Two institutional review boards (IRBs) have been the subject of warning letters from the US Food and Drug Administration (FDA) in as many weeks after the agency discovered alleged deficiencies including failing to obtain informed consent from clinical trial participants and failing to maintain documentation on a lengthy list of categories.
FDA's 1 June warning letter to Advocate Healthcare's IRB Chairman, Joal Hill, references a November 2011inspection by the agency in which officials allege they found materials showing the organization "did not adhere to the applicable statutory requirements and FDA regulations governing the protection of human subjects."
Among the most prominent alleged violations include the failure of the IRB to "ensure that informed consent would be sought from each prospective subject or the subject's legally authorized representative"-a violation of 21 CFR 56.111(a)(4) and among the most basic of clinical trial principles.
The alleged deficiency affected a single trial sponsored by Advocate Hospital system in conjunction with the Emergency Medicine Foundation to test the effect of Etomidate and midazolam on patients hospitalized with sepsis and trauma.
While the study was-and is-registered on the federal government's clinical trial database, ClinicalTrials.gov, Advocate said in a response to FDA's warning letter that it did "not make a connection" that the informed consent regulations applied to the study.
"The IRB's failure to meet this responsibility is particularly concerning because the concept of informed consent is fundamental to the conduct of ethical research," wrote FDA.
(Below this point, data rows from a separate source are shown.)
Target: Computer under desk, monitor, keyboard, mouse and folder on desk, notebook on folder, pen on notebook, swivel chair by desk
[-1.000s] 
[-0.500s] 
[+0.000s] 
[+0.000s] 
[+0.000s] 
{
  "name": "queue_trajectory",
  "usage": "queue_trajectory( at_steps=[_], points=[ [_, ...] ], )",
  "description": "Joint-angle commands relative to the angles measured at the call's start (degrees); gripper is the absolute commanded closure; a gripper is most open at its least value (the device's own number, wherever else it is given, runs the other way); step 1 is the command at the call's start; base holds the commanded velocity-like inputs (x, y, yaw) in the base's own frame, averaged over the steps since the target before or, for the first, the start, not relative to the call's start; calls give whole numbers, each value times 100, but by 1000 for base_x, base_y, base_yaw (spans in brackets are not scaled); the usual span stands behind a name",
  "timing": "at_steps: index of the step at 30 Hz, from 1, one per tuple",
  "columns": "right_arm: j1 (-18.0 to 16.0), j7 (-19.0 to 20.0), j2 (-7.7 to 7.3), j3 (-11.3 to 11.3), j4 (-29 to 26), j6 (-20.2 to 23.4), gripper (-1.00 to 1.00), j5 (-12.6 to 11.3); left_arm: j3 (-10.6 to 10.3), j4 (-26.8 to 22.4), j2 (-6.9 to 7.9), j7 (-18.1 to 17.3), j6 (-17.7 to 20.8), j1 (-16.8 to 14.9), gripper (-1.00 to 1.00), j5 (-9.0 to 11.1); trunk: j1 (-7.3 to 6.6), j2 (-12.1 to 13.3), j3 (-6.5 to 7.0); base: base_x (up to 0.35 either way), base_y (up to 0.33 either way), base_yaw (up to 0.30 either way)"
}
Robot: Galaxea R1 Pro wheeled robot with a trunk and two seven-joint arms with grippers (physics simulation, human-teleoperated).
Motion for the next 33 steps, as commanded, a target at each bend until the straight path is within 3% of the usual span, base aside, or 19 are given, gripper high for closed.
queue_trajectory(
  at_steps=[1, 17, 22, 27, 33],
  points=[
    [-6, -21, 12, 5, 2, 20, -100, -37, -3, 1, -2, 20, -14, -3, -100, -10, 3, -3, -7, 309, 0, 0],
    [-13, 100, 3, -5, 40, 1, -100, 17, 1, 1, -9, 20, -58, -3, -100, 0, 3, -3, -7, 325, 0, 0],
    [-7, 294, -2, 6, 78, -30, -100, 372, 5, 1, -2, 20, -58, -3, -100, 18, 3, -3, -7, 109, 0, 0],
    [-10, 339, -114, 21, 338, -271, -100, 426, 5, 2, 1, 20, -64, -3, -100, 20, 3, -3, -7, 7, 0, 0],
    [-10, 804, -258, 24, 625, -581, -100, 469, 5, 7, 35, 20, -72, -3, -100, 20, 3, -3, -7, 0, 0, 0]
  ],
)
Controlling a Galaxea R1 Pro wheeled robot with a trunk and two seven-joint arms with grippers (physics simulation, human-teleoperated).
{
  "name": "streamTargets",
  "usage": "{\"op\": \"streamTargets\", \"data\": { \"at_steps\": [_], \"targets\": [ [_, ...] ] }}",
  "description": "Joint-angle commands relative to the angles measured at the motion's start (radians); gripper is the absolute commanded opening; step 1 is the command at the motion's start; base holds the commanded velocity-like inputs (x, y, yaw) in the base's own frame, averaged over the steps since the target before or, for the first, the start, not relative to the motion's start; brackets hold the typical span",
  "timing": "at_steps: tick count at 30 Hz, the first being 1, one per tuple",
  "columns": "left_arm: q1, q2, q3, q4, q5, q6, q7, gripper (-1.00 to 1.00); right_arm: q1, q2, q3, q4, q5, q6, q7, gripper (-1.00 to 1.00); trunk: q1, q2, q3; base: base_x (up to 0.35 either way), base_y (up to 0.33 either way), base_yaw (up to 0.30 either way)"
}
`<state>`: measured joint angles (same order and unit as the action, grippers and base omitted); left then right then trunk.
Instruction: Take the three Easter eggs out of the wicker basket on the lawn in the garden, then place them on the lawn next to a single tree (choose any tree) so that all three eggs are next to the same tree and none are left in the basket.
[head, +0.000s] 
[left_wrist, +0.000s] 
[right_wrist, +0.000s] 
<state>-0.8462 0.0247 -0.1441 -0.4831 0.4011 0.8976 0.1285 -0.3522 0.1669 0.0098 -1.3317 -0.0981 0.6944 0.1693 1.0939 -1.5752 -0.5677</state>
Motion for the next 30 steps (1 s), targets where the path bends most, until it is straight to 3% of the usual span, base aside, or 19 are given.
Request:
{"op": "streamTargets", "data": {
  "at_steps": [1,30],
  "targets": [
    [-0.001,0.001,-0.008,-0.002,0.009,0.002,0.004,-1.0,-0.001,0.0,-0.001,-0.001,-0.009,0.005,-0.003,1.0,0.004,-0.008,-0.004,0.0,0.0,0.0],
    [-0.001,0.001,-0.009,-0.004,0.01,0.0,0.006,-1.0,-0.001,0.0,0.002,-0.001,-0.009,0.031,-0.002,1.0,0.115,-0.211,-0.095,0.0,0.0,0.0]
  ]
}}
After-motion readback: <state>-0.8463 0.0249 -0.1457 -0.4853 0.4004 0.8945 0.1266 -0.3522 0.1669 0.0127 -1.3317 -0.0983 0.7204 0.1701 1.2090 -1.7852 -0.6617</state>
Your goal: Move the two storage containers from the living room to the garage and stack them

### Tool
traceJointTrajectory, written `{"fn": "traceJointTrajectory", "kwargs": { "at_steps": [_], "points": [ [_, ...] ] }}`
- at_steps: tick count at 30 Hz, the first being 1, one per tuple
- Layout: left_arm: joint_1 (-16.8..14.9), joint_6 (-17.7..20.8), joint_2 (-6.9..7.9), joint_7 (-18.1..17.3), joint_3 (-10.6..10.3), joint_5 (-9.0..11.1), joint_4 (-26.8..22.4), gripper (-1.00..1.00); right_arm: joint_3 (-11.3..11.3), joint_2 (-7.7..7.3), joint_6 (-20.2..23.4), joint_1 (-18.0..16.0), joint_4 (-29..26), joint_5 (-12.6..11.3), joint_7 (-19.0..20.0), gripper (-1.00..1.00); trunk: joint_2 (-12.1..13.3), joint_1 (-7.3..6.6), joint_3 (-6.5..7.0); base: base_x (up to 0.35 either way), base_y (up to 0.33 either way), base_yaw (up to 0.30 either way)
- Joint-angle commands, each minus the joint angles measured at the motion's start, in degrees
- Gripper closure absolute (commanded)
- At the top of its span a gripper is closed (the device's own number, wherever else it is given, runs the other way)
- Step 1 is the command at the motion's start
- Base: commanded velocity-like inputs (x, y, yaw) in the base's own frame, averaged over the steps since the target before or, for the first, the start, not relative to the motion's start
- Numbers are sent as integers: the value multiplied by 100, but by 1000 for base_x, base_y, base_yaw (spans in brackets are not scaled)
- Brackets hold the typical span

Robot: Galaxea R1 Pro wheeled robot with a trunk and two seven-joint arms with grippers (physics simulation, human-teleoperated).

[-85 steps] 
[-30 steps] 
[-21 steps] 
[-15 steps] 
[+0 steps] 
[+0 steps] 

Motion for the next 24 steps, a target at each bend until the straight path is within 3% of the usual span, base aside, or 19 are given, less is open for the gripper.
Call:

After being informed of the alleged deficiency, Advocate Health Care apparently went to some lengths to train its staff in the regulations of clinical trials, including conducting several workshops and educational sessions. In addition, it sent out a letter to all former participants in the trial in question retroactively informing them of the trial. The only problem, explained FDA, was that the IRB failed to review the letter sent to participants, further violating federal regulations.
In its 1 June warning letter to CEO Kevin Halter of Kentucky-based Bellefonte Hospital, FDA detailed the results of its January 2012 inspection of the hospital's IRB, saying it had found no fewer than six main deficiencies in the organization's handling of clinical trial procedures.
Among the alleged deficiencies identified by FDA:
- The IRB failed to prepare and maintain documentation of written procedures for the functions and operations of the IRB in various circumstances, including the reporting of findings, the timeframes for reviewing projects, reviewing proposed changes and ensuring prompt reporting of any problems or changes.
- There existed no record of the IRB's membership, their earned degrees, responsibilities, experience or conflicts of interest. Similarly, the IRB did not maintain any record of the meetings of the IRB, including press reports, meeting minutes or correspondence between the IRB and investigators.
- The IRB reviewed proposed research at meetings in which the majority of IRB members were not present, violating regulations regarding the quorum necessary to approve research. Moreover, it was unclear whether a voting member present at the meeting was a nonscientific member, also required in federal regulations. Further, the IRB then failed to notify investigators of the board's decision in writing, leaving no paper trail for FDA investigators to look at.
- FDA found the IRB failed to follow expedited review procedures, which exist to allow smaller portions of the group to quickly review research matters of limited importance. The IRB was found to have constituted such a committee, which then reviewed ineligible research in violation of regulations.